How would you sample home pages and weblogs in the UK? My definition would be: “sites that are not primarily in furtherance of professional goals (eg online CVs, galleries of art from artists etc), are not explicitly temporary, are substantially the work of a single individual, and are not closed to the public either explicitly (through a password) or implicitly (for example collections of photos from an event without an accompanying narrative that are only meant to be accessed by a small group for a short time even if they are openly available online).”

If I had a long list of random UK home pages I could weed out the ones that didn’t belong myself, however.

I thought about sampling randomly from directories compiled by Geocities or Freeserve/Wanadoo but I looked and it seems they no longer index their pages.
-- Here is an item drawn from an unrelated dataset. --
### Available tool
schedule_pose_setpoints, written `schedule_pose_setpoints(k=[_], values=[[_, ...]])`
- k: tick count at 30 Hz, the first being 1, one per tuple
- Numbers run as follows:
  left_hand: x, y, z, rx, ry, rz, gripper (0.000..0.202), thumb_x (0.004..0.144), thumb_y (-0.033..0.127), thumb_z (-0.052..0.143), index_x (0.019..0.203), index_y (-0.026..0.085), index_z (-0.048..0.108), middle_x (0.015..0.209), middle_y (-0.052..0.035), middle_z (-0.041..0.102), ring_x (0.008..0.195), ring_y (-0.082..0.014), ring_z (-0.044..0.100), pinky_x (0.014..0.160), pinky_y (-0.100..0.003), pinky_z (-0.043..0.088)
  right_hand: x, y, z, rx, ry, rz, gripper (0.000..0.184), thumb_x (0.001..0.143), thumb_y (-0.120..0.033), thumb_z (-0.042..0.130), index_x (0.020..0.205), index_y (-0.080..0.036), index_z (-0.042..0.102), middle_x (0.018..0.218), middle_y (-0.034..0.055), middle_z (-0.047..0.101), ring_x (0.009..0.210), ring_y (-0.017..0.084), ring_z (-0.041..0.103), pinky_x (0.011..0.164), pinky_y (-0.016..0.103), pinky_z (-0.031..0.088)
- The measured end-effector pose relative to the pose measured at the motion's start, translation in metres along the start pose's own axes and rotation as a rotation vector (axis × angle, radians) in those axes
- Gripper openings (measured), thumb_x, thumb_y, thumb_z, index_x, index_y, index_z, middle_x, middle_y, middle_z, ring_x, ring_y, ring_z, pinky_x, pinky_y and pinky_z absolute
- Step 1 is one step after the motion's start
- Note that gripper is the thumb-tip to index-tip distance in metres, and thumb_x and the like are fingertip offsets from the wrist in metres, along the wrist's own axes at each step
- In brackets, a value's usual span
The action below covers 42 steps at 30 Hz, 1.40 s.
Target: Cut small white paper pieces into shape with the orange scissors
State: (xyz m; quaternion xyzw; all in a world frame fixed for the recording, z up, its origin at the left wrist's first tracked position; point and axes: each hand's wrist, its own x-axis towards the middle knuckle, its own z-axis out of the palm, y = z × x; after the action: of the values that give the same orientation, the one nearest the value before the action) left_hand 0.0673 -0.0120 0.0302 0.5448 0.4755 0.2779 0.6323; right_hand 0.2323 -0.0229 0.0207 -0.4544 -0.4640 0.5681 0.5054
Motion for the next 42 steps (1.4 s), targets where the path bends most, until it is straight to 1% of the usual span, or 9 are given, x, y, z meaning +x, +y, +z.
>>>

Do they have directories somewhere I missed?

Using Yahoo or DMoz would introduce obvious biases because submission is not automatic.

Tripod still does have “directories of its UK users”:http://www.tripod.lycos.co.uk/directory/homepages/ and it seems like the best bet so far but how representative would Tripod users be of all users? Searching for ‘personal home page uk’ in Google gets me nowhere.

How should I balance blogs with home pages? Using the stats from Pew suggests I should include about one blog for every four home pages. What do you think is the best way to randomly sample weblogs? There used to be a master directory of Blogger ones. Is there still? Is there any up to date info on the relative popularity of the various weblogging platforms?